ネット上で“匿名いじめ”名前や住所を被害者に…[2019/01/07 17:01]

 インターネット上で、悪口などを「匿名」で書き込んだ投稿者の名前や住所などの情報を開示するよう命じる判決が出た。訴えたのは、いじめで自殺未遂をした元中学生と母親だった。

 匿名で自分と息子に向けて書かれたインターネット上の心ない言葉。裁判で下された判決は、投稿者の情報開示だった。事の発端は2015年。埼玉県川口市の中学校に通っていた息子が所属するサッカー部の部員からSNSで仲間外れにされるなどのいじめを受けたという。2016年9月には息子は、そうしたいじめで不登校となり、2017年9月にはマスコミで報道されるようになった。すると、その年の10月にインターネット上の掲示板でいわゆる、ネットいじめが始まり、息子の実名までさらされたという。
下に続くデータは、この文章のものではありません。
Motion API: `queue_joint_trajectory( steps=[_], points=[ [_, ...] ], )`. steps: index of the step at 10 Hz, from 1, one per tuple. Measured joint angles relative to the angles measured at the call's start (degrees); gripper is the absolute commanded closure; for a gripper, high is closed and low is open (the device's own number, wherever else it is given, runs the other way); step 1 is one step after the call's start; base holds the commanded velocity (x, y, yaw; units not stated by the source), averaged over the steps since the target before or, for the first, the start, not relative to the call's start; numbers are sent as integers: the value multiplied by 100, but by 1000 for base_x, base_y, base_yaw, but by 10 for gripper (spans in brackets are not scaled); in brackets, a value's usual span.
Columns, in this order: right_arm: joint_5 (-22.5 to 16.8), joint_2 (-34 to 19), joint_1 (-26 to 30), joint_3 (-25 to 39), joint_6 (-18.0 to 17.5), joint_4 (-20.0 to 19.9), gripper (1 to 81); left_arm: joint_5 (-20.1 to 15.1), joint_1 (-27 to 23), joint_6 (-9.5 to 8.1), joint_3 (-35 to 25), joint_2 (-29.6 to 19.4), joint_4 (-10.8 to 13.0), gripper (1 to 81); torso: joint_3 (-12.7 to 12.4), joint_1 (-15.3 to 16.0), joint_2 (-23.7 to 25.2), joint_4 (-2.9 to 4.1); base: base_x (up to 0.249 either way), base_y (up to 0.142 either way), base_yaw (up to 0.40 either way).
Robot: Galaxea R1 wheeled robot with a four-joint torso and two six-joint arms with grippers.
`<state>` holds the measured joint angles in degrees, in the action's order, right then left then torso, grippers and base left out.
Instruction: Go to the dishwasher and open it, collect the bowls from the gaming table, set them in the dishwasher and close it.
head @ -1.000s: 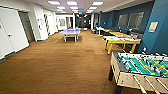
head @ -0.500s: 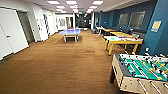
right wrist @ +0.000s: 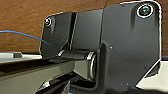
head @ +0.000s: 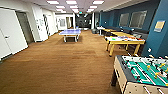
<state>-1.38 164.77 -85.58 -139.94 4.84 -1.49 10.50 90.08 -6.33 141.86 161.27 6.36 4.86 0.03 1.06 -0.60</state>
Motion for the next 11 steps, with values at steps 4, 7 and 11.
queue_joint_trajectory(
  steps=[4,7,11],
  points=[
    [4,4,13,0,0,0,10,0,2,2,-2,26,0,10,0,-2,0,0,191,0,0],
    [4,0,16,-2,0,0,10,2,0,0,0,15,2,10,0,-2,0,0,191,0,0],
    [6,23,5,-34,0,0,10,0,13,0,0,30,7,10,0,-2,0,0,191,0,0]
  ],
)
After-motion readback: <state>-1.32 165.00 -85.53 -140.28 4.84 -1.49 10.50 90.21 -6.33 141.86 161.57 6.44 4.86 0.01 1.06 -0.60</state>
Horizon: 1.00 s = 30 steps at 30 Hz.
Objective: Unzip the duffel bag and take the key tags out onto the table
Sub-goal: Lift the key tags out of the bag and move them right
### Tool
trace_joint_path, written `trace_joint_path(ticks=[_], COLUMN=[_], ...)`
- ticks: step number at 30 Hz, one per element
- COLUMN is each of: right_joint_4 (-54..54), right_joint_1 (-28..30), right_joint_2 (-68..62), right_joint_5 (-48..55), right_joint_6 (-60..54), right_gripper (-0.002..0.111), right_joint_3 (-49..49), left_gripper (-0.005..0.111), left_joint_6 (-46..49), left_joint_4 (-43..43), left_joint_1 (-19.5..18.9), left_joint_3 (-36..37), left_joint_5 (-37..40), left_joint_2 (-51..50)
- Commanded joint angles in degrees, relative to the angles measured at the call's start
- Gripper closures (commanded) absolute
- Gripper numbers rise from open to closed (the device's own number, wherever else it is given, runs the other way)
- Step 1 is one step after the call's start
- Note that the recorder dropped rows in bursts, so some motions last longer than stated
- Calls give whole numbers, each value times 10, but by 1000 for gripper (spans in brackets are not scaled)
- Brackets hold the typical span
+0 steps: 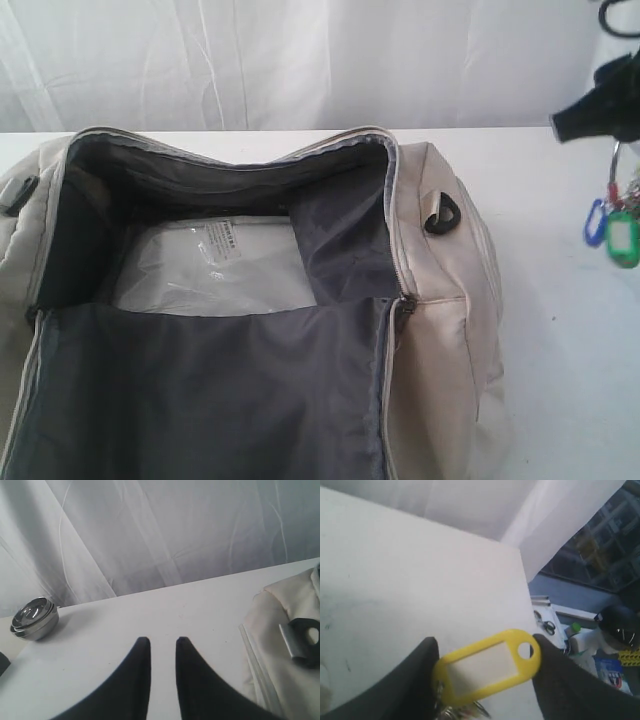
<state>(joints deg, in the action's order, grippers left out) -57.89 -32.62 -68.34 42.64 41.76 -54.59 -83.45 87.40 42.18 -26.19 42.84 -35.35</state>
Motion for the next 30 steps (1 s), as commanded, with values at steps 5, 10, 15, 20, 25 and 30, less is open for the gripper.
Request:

 投稿者を特定できないか母と子は裁判を起こした。判決が下ったのは去年12月。インターネット接続会社3社に対して東京地裁は、母親らが求めた4件すべての氏名、住所、メールアドレスの情報開示を命じたのだ。判決を受けて大手プロバイダーは…。
 大手プロバイダー:「判決の内容が妥当な内容なので、反論の余地はなく開示をさせて頂いた」
 母親らは今後、投稿者に対して刑事告訴や損害賠償を求める提訴の準備を進めているという。